Le secteur de l’immobilier logistique et industriel continue d’attirer les capitaux internationaux. Selon Jones Lang LaSalle (JLL), l’intérêt s’est particulièrement porté l’an dernier sur des bâtiments relativement récents, développés après la crise sanitaire, souvent loués à des occupants jugés fiables.
« On a connu après le Covid un développement assez grand en Belgique, avec des projets occupés par des locataires assez stables. On constate que l’intérêt international, tant des entreprises que des familles, se manifeste clairement pour la Belgique. Notre marché stable est très apprécié des investisseurs », explique Mathieu Opsomer, Head of Industrial & Logistics Agency Belux chez JLL.
Contraintes
Mais ce dynamisme se heurte aujourd’hui à une contrainte majeure : la pénurie de terrains disponibles pour de nouveaux développements. L’un des grands enjeux du secteur réside désormais dans la reconversion de grands sites industriels appelés à fermer.
« On constate qu’il existe de grands sites industriels qui ne seront plus actifs à l’avenir. Il faut alors des investisseurs capables d’acheter, de démolir, d’assainir, de rénover, d’obtenir les permis et, une fois ces étapes franchies, à nous de trouver des locataires », souligne Mathieu Opsomer.

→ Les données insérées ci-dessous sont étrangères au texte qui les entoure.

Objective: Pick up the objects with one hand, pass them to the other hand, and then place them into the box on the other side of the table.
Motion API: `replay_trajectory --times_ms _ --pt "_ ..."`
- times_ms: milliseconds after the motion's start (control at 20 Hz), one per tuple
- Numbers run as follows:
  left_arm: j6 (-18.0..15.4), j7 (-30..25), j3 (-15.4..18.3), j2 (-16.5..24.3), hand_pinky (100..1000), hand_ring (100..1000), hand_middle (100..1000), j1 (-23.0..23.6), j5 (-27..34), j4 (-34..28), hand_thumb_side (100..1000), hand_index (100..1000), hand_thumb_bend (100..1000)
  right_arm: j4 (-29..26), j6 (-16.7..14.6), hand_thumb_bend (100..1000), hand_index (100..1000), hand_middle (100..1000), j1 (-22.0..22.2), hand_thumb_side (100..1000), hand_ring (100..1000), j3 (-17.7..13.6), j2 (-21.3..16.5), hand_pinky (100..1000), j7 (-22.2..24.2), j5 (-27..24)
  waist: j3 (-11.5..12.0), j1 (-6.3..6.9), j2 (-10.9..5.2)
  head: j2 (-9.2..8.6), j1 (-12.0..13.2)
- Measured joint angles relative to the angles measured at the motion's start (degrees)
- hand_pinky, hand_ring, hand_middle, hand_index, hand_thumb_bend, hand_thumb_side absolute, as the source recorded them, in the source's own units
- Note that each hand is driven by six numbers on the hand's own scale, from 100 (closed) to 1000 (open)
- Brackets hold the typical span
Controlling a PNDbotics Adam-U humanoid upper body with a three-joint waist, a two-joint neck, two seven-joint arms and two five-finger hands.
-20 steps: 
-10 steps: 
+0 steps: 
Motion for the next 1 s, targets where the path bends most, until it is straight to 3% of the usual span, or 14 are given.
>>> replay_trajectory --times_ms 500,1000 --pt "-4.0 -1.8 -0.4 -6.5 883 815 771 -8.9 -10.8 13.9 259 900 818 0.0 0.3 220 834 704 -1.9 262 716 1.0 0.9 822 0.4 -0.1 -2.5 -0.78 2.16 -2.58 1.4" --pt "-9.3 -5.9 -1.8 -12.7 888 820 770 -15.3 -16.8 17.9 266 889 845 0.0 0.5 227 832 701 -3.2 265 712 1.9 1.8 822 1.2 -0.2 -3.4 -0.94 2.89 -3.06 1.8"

Encore faut-il pouvoir avancer rapidement. Dans un marché où les entreprises cherchent des solutions immédiates, les délais administratifs constituent un frein croissant au développement de nouveaux projets.
« Les entreprises recherchent des solutions maintenant, pas dans le futur. Cela signifie que nous devons réagir très vite. Des procédures de permis plus courtes seraient bénéfiques pour tout le monde et permettraient de retrouver un meilleur équilibre économique », insiste Mathieu Opsomer.
Cette rareté foncière exerce une pression à la hausse sur les prix d’achat et de location, en particulier sur les emplacements de premier ordre. À l’inverse, dans les localisations moins stratégiques, les prix se stabilisent.